In an interview with Deadline Hollywood, Macpherson noted that she was not aware of the purity ball subculture before Blumhouse Television approached her with the film concept. She wanted the story to "stay far away from any mustache-twirling villains for the fathers" and wanted both the fathers and Pastor Seth to feel realistic and potentially relatable. Macpherson particularly wanted Seth to come across as initially "cool and charismatic and good-natured and passionate about his message". She also considered "Pure" to be a "reverse possession" film due to the character of Shay begging for possession and the power to "punish those who have taken the girls’ power away". Macpherson wanted this to be a discussion point, as she felt that it was "not about religion, although most religions should look at their approach to gender equality, but it's about power and control and oppression."

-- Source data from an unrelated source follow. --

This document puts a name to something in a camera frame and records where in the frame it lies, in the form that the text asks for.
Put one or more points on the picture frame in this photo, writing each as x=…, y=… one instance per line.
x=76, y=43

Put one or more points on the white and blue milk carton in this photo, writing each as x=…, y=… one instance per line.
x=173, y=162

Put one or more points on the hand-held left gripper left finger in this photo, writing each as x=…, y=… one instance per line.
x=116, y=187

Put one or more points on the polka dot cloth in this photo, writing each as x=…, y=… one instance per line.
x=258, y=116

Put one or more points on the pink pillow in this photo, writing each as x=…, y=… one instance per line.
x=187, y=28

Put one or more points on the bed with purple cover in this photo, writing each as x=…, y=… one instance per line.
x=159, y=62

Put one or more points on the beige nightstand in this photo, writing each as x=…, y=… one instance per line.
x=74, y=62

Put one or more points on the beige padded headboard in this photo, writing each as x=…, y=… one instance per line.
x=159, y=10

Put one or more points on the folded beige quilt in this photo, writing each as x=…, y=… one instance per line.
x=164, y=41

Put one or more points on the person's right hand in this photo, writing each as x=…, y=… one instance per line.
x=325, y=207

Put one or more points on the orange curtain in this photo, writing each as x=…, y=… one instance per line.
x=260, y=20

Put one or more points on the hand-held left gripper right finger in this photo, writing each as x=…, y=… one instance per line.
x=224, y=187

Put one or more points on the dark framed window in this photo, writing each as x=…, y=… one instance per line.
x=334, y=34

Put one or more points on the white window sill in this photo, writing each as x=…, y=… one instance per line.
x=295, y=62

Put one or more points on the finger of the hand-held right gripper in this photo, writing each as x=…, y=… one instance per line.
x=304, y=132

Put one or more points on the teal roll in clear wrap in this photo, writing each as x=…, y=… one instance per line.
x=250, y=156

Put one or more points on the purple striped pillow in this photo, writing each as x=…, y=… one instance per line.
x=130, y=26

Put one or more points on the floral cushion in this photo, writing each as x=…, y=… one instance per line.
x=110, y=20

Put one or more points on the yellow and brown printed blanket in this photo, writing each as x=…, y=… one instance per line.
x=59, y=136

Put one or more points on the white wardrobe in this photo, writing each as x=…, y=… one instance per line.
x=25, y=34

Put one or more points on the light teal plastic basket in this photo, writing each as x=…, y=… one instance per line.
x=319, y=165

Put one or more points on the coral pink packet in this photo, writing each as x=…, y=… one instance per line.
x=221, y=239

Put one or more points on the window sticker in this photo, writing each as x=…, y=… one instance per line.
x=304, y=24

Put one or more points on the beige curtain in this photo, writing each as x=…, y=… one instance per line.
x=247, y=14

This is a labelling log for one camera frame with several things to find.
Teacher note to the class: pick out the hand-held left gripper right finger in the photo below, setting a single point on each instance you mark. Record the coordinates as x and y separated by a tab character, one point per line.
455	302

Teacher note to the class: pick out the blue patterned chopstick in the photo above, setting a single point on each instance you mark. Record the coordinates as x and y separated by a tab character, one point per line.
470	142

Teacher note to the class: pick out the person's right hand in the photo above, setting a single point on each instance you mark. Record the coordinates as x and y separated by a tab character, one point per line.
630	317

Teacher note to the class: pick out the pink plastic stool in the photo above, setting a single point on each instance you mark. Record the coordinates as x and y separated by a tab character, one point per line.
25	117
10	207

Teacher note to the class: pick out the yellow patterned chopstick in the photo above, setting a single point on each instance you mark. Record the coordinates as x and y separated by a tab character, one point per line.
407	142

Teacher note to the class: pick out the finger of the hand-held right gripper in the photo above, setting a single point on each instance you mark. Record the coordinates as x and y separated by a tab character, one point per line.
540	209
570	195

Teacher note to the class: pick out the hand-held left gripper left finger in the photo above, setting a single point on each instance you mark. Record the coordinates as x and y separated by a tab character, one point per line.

Jahkara Smith was brought on to portray one of the lead female roles, Shay, starring alongside McKaley Miller, who plays her half-sister Jo.

== Release ==
"Pure" was released onto Hulu on September 6, 2019. It was intended to coincide with Daughter's Day, which is traditionally held in September.

== Themes ==
"Pure" deals with themes of purity, female empowerment, and toxic masculinity. Elena Nicolaou of Refinery29 examined the episode's use of the Biblical figure of Lilith, which they noted had become more common in modern day media and looked to "[represent] a different model, another way forward". Nicolaou questioned whether the ending, which portrayed the girls walking into the forest guided by Lilith, was them "returning to the forest, historically the seat of a more feminine power" or a sign that they were "going to war". Macpherson has stated that the ending was meant to have "a ‘wiping the slate’ feeling", further remarking “What if Lilith had never been sent to Hell? What would a power structure where women were treated with the understanding that they can make choices themselves look like?”.

i09 noted that the episode's central thesis was that "Purity events aren’t for celebrating daughters, but for reinforcing traditional gender roles and men’s dominance over their lives." and that this issue "goes beyond faith, control, or systemic sexism. It’s about fighting for the right to be yourself."

==Reception==
"Pure" holds a rating of 63% on Rotten Tomatoes, based on 8 reviews. Common criticisms centered upon its jump scares, which a reviewer for RogerEbert.com felt weakened what could have been a stronger episode. Elements of praise focused on the acting and the message of female autonomy and toxic masculinity. In a ranking of Into the Dark's episodes, Vulture ranked the episode at 14 and wrote that "What should be one of the most disturbing and powerful chapters of Into the Dark is a failure of execution more than concept."